Il cocktail di anticorpi di Trump non sarà mai l’arma risolutiva
Per sponsorizzarlo, Donald Trump non ha usato mezze misure: “mi sento perfetto” ha detto, attribuendo – senza prove - il merito della sua rapida guarigione al cocktail di anticorpi della Regeneron, assunto insieme a molte altre terapie. E ora, per i due anticorpi monoclonali casirivimab e imdevimab, arriva il via libera come terapia di emergenza (la cosiddetta Eua) della Fda statunitense. Il mix potrà essere somministrato ad adulti e ragazzi di età superiore ai 12 anni e di peso non inferiore ai 40 kg, che siano a rischio per altre patologie o condizioni, ma che abbiamo un Covid da lieve a moderato, tale da non richiedere ricovero né ossigeno. Lo stesso era accaduto, un paio di settimane fa, all’anticorpo della Lilly bamlanivimab, approvato sia dalla Fda che, pochi giorni dopo, dall’omologa agenzia canadese.
La terapia del Covid passerà dunque anche, forse, dagli anticorpi monoclonali, soprattutto se i dati delle ultime fasi sperimentali, ancora da concludere, confermeranno quanto visto in quelle preliminari, che sono comunque state giudicate sufficienti per una prima luce verde.
Ma se anche ogni test dovesse essere superato, è probabile che questo genere di cure sia destinato a un ruolo di nicchia, per diversi motivi.
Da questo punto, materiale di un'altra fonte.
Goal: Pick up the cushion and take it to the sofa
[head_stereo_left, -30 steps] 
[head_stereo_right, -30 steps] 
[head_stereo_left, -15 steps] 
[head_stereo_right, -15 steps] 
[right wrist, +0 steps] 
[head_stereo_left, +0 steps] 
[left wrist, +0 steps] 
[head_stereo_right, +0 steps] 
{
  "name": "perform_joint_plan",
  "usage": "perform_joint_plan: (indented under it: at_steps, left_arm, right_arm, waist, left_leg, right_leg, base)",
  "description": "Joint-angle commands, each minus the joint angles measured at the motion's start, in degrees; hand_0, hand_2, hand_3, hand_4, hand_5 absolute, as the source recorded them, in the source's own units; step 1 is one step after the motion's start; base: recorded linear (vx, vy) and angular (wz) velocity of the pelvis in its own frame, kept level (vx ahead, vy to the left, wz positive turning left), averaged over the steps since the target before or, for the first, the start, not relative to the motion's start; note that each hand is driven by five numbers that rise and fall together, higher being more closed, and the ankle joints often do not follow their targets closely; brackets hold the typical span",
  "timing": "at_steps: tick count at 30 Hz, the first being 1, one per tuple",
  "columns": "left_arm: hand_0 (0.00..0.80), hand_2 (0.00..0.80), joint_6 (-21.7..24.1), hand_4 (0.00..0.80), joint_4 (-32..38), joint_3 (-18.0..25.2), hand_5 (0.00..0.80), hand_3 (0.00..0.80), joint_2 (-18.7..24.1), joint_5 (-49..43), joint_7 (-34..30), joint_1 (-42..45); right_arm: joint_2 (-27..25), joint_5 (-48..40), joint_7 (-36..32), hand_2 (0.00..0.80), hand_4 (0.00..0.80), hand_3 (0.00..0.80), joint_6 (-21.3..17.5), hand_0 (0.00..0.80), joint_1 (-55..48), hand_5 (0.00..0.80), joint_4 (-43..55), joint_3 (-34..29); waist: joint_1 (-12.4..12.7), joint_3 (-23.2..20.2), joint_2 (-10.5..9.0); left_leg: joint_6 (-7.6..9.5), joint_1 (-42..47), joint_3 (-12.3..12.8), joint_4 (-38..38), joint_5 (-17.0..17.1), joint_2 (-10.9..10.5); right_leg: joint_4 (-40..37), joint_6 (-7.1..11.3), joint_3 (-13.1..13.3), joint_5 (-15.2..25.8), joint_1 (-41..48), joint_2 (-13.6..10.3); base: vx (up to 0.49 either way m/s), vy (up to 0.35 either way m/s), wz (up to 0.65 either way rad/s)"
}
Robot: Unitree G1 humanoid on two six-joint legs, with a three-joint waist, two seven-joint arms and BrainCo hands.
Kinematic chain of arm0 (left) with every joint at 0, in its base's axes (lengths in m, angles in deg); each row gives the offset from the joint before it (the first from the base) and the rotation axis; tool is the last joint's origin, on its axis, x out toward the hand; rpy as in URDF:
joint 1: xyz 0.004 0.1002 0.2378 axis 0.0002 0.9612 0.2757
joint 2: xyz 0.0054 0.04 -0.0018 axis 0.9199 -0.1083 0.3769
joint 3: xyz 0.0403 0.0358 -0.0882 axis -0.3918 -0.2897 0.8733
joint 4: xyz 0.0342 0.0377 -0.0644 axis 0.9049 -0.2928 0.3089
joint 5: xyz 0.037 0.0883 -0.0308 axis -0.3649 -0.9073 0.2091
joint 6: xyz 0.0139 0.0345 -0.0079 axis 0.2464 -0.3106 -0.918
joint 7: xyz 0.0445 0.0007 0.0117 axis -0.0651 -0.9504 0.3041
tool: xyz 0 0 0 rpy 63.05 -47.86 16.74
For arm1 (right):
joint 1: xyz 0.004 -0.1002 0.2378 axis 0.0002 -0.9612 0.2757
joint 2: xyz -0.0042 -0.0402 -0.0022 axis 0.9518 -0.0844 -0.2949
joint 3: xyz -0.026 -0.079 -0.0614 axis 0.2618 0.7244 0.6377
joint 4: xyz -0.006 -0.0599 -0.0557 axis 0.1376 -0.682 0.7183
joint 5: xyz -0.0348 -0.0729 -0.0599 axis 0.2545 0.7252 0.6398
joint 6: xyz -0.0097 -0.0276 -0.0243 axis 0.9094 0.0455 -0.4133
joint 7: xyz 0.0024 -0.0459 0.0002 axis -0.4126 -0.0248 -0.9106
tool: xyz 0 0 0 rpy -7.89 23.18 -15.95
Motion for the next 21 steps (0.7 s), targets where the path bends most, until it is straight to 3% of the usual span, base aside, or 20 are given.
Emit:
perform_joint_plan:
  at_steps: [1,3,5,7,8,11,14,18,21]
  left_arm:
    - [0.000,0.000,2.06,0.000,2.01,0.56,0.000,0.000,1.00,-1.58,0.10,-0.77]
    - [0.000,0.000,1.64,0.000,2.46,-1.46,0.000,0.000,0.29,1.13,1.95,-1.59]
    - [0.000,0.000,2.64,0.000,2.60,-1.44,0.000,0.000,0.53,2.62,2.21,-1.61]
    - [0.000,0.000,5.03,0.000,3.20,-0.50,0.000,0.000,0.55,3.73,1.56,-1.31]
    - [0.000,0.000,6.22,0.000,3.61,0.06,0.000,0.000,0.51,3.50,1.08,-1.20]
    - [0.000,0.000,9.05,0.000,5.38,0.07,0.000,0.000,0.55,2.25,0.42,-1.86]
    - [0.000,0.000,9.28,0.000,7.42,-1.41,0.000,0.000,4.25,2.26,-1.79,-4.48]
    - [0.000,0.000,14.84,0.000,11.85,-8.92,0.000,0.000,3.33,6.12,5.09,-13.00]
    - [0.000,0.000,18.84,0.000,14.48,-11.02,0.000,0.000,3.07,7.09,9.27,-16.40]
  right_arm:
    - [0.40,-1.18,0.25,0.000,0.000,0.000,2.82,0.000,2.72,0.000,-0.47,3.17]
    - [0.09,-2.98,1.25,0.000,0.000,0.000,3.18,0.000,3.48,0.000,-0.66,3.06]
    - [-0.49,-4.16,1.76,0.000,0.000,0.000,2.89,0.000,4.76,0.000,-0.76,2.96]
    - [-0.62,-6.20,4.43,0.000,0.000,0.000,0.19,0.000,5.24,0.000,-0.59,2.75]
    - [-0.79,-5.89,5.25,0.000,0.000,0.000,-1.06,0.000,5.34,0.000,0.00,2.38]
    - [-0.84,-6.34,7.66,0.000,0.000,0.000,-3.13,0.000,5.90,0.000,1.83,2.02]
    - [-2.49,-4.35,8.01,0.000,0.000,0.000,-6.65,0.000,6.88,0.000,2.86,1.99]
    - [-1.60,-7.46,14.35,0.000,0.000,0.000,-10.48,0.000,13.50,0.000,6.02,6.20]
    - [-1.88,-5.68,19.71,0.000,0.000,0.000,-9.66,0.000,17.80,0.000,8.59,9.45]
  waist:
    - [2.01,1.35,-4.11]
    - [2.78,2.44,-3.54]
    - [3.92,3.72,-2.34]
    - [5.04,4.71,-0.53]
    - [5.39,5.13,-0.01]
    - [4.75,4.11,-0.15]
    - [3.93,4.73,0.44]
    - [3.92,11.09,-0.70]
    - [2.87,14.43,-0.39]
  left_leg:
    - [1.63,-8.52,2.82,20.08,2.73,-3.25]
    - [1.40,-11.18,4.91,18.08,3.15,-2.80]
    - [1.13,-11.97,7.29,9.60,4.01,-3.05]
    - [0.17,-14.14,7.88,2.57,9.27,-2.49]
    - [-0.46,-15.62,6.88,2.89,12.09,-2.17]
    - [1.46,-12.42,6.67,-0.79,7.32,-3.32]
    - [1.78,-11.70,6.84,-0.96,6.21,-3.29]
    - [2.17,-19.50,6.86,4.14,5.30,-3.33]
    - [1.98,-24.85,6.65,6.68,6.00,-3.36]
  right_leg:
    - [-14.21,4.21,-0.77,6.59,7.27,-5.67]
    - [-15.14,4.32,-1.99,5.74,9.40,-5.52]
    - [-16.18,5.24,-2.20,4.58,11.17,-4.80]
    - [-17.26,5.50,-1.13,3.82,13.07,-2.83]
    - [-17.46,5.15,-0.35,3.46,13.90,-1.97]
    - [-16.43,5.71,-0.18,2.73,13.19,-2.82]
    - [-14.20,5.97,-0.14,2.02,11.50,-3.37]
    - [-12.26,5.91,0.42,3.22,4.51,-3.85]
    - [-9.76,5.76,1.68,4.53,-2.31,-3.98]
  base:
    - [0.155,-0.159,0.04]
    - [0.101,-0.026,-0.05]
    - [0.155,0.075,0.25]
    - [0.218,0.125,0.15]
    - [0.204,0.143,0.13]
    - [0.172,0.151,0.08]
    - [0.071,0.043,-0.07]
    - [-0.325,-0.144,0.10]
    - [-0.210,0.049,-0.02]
Per capire quali, è bene ricordare che cosa è un anticorpo monoclonale, e come si ottiene. Il primo passaggio è l’isolamento, in un paziente, di un anticorpo particolarmente efficace. Una volta identificato, se ne ottiene la sequenza genetica e la si fa esprimere, cioè ritrasformare in anticorpo, a una coltura cellulare o ibrida murina-umana, oppure di cellule tutte umane (in questi 3 casi tutte umane). Questa è una fase delicata, che richiede stabilimenti di produzione per preparati biologici con bioreattori e un controllo ferreo, ed è un primo fatto che giustifica, in parte, il costo di questi prodotti. Ma, anche, spiega perché i monoclonali possano indurre, in una quota non trascurabile di pazienti, allergie e altre reazioni indesiderate a qualche elemento proveniente dalle colture. A sua volta, ciò rende indispensabile la somministrazione ospedaliera, perché il paziente va monitorato. La prestazione
professionale è comunque necessaria, perché somministrare un monoclonale non è un’operazione alla portata di chiunque. Molto spesso è infatti richiesta, come nel caso dei monoclonali anti Covid, un’infusione endovenosa di alcuni grammi di prodotto, non meno di 1-2, e ciò rende il preparato molto denso.
Poi ci sono anche limiti temporali: poiché lo scopo dei monoclonali è neutralizzare il virus (sono diretti tutti contro la proteina spike), vanno dati entro un periodo massimo di 10 giorni dai primi sintomi, perché quando il virus si è già replicato molto non sono più efficaci, ed è meglio concentrarsi su altri aspetti come la reazione infiammatoria.
Infine ci sono i costi. Stando a Forbes, la miscela di Regeneron dovrebbe costare tra i 1.500 e i 6.500 dollari a trattamento, mentre quello della Lilly ne costa circa 1.100 a dose: prezzi che, soprattutto quando sommati a quelli indiretti, allontanano la possibilità che queste cure diventino accessibili a tutti.
Per tutti questi motivi, non è scontato che le agenzie preposte approvino la rimborsabilità, che viene di solito concessa quando un certo farmaco dimostra di apportare un beneficio tale da giustificare tanto la spesa quanto i possibili rischi. Bisognerà comunque attendere i dati completi e le valutazioni complessive. Le approvazioni d’emergenza sono state ottenute da Regeneron in base a un suo comunicato (l’azienda ha pubblicato solo i dati della fase 1), e da Lilly in base a quelli della fase 2, su 450 pazienti, pubblicati in estate, cui ne sono seguiti altri su animali, e niente più (per ora). L’Ema, per ora, non ha ancora concesso neanche l’uso in urgenza.
Nel frattempo, altri ricercatori stanno dando la caccia agli anticorpi nei sieri dei malati: proprio in questi giorni un team internazionale nel quale figura anche il gruppo di Massimo Galli dell’Ospedale Sacco di Milano ha pubblicato su Science la descrizione di altri due anticorpi molto potenti, almeno nei modelli animali. Diverse aziende stanno a loro volta lavorando su questo, cercando di andare oltre i limiti dei primi: quelli in fase avanzata di sperimentazione clinica sono una decina. Ma anche secondo Nature, che ha dedicato al tema più di un articolo piuttosto critico, i monoclonali, almeno nella loro forma attuale, non saranno mai l’arma risolutiva se non per pochi, selezionati pazienti.